Here’s the May 2015 breakdown:
And here’s March 2017:
(As mentioned, I didn’t break the above click-through rate data out by device; I download reports from Search Console monthly, but not device reports, and at this point I can’t go back and get that data from 2015.)
On mobile, organic CTR looks a little different than it does on desktop. Again, according to Moz/Jumpshot data, organic CTR is lower on mobile devices than on desktop – Rand says:
We’ve always suspected CTR on mobile is lower than on desktop, and now it’s confirmed. For mobile devices, 40.9% of Google searches result in an organic click, 2% in a paid click, and 57.1% in no click at all. For desktop devices, 62.2% of Google searches result in an organic click, 2.8% in a paid click, and 35% in no click.
So well more than half of mobile searches don’t result in clicks.
Here’s another source – according to Advanced Web Ranking, “ranking #1 in Google has a 23.5% mobile click-through rate, down from 28.6% in 2015.”
That means it’s not just the increase in mobile search share, but that CTR’s are falling across all devices.
None of these explanations (more and larger ads, other organic features, or shifts in mobile usage/behavior) fully explain the dip in organic CTR that we’re seeing, but it could be a combination of these changes along with other, smaller factors. Heck, maybe people are just more distracted than they were two years ago, so we’re seeing a higher incidence of people doing a Google search and then dropping the task to watch a squirrel out the window…
One more caveat…
This was our own, wordstream.com account data so we’re only looking at one vertical: marketing. The results may be very different for different industries. I can actually imagine the average CTR falling much more for industries that do less content marketing than we do, meaning more of their keywords are going to be commercial vs. informational.
How to combat falling organic CTR’s?
Feeling dispirited? Me too, honestly, but your focus shouldn’t change too much:
- Keep working to increase your organic CTR’s by aiming to meet the searcher’s true intent with exceptionally high-quality content, and by writing headlines and meta descriptions that make the value you’re offering crystal-clear upfront.

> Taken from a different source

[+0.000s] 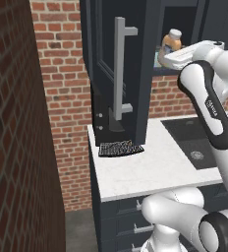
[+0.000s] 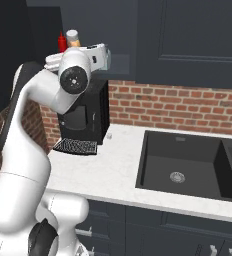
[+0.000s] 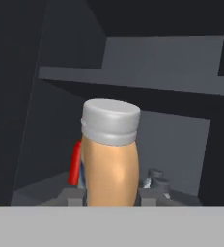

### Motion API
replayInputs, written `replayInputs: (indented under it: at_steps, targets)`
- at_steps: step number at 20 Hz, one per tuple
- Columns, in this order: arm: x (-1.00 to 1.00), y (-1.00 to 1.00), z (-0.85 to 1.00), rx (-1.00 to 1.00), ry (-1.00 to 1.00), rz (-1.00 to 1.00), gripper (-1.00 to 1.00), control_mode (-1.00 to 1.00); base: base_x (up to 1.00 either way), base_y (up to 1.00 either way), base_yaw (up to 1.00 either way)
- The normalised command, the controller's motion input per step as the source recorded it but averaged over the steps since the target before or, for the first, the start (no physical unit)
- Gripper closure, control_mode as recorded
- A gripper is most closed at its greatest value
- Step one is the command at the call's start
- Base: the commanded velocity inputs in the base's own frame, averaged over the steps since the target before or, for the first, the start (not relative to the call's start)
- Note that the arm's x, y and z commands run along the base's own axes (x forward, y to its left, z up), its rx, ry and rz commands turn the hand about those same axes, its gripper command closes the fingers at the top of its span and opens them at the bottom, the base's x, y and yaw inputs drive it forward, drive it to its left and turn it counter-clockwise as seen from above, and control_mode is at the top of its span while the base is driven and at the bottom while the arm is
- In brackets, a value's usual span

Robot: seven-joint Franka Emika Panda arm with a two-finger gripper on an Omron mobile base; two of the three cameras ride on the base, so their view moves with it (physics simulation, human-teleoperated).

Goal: Put the shaker and condiment bottle from the counter next to their counterparts in the cabinet.

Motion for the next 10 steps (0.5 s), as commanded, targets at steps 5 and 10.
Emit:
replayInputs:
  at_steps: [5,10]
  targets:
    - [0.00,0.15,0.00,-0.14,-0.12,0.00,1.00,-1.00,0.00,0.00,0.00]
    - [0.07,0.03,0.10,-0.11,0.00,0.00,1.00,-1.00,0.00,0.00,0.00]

- Scale your content marketing so you have more opportunities to rank. Consider publishing more off-topic content that reaches a wider audience and increases your brand affinity (then use remarketing to convert more of those visitors).
- Invest in social promotion, email marketing, PPC and other channels that can offset any losses on the organic SERP.
TL;DR
In short, though our data set was limited:
- This study suggests that a #1 ranking on Google is 37% less valuable, at least in terms of click-through rate, than it was just two years ago. That means you can’t take full advantage of gains in impressions.
- Featured Snippets are associated with a bigger decrease in CTR than SERPs without a Featured Snippet – even just looking at keywords where we own the Feature Snippet. Statistical significance on this data point is 99%.
We were surprised, to say the least.
What do you think? Have you seen similar changes in your industry?